DETAILED DESCRIPTION
[0029] In the following detailed description, numerous specific
details are set forth by way of examples in order to facilitate a
thorough understanding of the relevant teachings. However, it
should be apparent to those skilled in the art that the present
teachings may be practiced without such details. In other
instances, well known methods, procedures, components, and/or
circuitry have been described at a relatively high-level, without
detail, in order to avoid unnecessarily obscuring aspects of the
present teachings.
[0030] The present teaching aims to address the deficiencies of the
traditional approaches in ensemble diversification. As discussed
herein, the effectiveness of ensemble diversification depends on
how well is the diversification that can be achieved. The
traditional systems for ensemble diversification does not address
diversification during learning. However, expert diversification is
an important part of ensemble learning. The ensemble
diversification approach disclosed herein incorporates
diversification of the experts during learning. The approach learns
the entire ensemble at the same time and leads every expert to
improve where it currently has a lead over other experts
(diversification during learning). The results in a positive
feedback loop during learning and during this learning process, the
greater expertise a learner gains in some sub-domain, the more
likely it is that other experts would choose not to compete for
that sub-domain. This mechanism is further enhanced via an auction
scheme which makes sure that experts will try to control only parts
of the problem space in which they are knowledgeable. The overall
improvement is that this creates an ensemble of diverse experts
which more likely can make decisions on unseen data at a greater
accuracy than ensembles that are learned using traditional
frameworks.
[0031] FIG. 2A depicts an exemplary framework 200 for ensemble
expert diversification via bidding, in accordance with an
embodiment of the present teaching. In this framework 200 for
ensemble expert diversification, there are various components that
are similar to what is shown in FIG. 1A. For example, there are a
plurality of experts, expert 1 250-1, expert 2 250-2, . . . ,
expert K 250-K, each of which learns via its corresponding trainer,
including expert 1 trainer 220-1, expert 2 trainer 220-2, . . . ,
and expert K trainer 220-K responsible for facilitating the
learning of an associated expert. Similar to FIG. 1A, each of the
trainers 2 has its own metadata, 240-1, 240-2, . . . , 240-K. There
is a problem solution system 270, that feeds input data to the
learned experts to seek a solution to a problem and receives a
final decision from the ensemble system.
[0032] To facilitate ensemble expert diversification during
training, framework 200 is different from the traditional ensemble
learner systems in that the ensemble expert diversification
framework according to the present teaching diversifies the experts
during learning via a bidding mechanism. To achieve that, framework
200 includes different components to facilitate a learning process
that diversifies experts while training. As shown, in framework
200, each of the expert trainers has an associated file storing
bidding currency available to the expert trainer to use bidding for
training data samples. That is, the expert 1 trainer 220-1 has
bidding currency file 230-1, expert 2 trainer 220-2 has bidding
currency file 230-2, . . . , expert K trainer 220-K has a bidding
currency file 230-K. The bidding currency associated with an expert
trainer has a dynamic currency level that changes whenever the
expert trainer bids for a training sample using the available
currency. The more an expert trainer receives training samples, the
better the expert that the expert trainer is responsible for
training will learn so as to become a better expert.

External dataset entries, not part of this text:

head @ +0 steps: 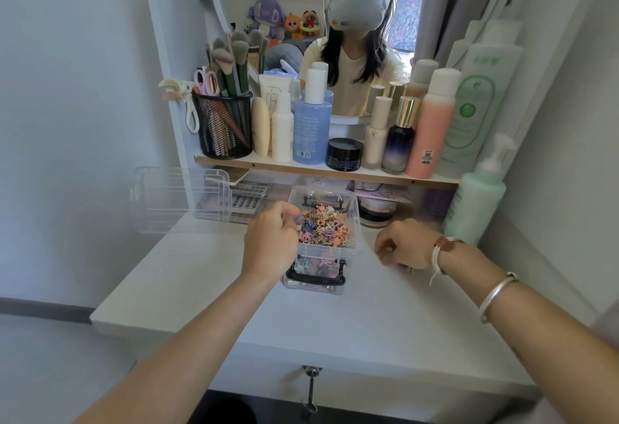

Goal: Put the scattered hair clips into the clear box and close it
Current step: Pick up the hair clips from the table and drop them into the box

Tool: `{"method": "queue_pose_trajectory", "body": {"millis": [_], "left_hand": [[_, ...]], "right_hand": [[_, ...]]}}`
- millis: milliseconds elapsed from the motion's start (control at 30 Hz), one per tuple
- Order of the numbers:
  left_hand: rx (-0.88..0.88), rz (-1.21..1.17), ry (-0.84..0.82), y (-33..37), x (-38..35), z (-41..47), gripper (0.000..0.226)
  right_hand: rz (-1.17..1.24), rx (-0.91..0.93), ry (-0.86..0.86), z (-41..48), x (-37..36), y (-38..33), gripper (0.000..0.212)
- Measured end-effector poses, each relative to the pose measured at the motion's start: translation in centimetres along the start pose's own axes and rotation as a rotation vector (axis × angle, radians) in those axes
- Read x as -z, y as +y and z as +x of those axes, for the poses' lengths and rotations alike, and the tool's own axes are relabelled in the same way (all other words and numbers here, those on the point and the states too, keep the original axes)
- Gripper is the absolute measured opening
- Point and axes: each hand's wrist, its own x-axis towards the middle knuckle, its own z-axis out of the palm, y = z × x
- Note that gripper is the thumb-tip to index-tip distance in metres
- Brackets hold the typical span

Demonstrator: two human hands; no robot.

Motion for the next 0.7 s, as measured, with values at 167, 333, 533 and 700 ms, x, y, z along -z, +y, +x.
{"method": "queue_pose_trajectory", "body": {"millis": [167, 333, 533, 700], "left_hand": [[0.006, 0.001, -0.001, 0.0, 0.0, 0.0, 0.026], [0.007, -0.003, -0.002, 0.1, 0.0, -0.1, 0.026], [0.014, 0.001, -0.009, 0.0, 0.1, 0.0, 0.026], [0.013, 0.000, -0.016, 0.0, 0.1, 0.0, 0.026]], "right_hand": [[-0.021, 0.019, 0.068, 0.1, 0.3, -0.1, 0.021], [0.207, 0.050, 0.300, 0.1, 2.1, 0.0, 0.018], [0.808, 0.210, 0.307, 0.1, 4.0, -3.6, 0.028], [0.476, 0.018, 0.331, 0.3, 2.8, -1.0, 0.031]]}}
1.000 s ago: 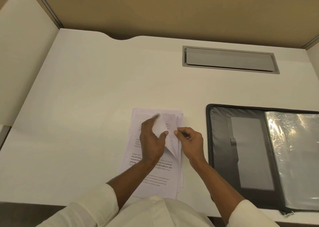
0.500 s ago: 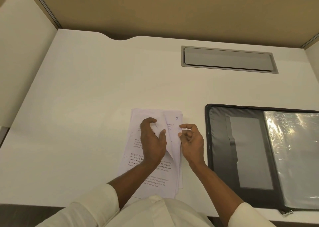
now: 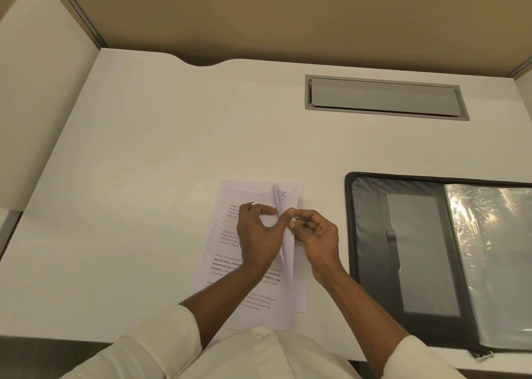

[0033] The bidding currency associated each expert trainer may be
initialized at an initial level across all expert trainers. Certain
bidding policies may be enforced during learning to allow
diversification of experts. In some situations, bidding currency
may be replenished when certain conditions are met. These are
accomplished by a diversification driven training controller 210.
In FIG. 2A, all expert trainers are connected with the
diversification driven training controller 210 and the
diversification driven training controller 210 has control over the
initialization and replenish operations with respect to all the
bidding currencies associated with the expert trainers. In
addition, the diversification driven training controller 210 has
control over the data resource stored in training datasets storage
110. Through bidding using controlled currency during training, the
diversification driven training controller 210 may appropriately
diversify experts by managing which and when expert trainers are to
receive what training data based on, e.g., certain criteria
indicative of information relevant to such diversification
decisions.
[0034] To illustrate how framework 200 achieves ensemble expert
diversification via bidding, FIG. 2B depicts the configuration for
ensemble expert diversification via bidding with respect to one
expert trainer, in accordance with an embodiment of the present
teaching. As seen, this is a portion of the overall framework 200
selected for the ease of specification and comprises the
diversification driven training controller 210, expert 1 trainer
220-1 with associated metadata 240-1 and bidding currency 230-1,
and expert 1 250-1. Before the training starts, the diversification
driven training controller 210 initializes the bidding currency in
230-1 at, e.g., a set level of initial bidding currency. With
respect to multiple experts, if at initialization, all experts are
equally unsure or untrained, the initial level of bidding currency
provided to all experts may be the same, i.e., indicating that all
experts starting at the equal footing.
[0035] With the initial bidding currency provided to all expert
trainers, expert trainers may receive the initial training
sample(s) from the diversification driven training controller 210.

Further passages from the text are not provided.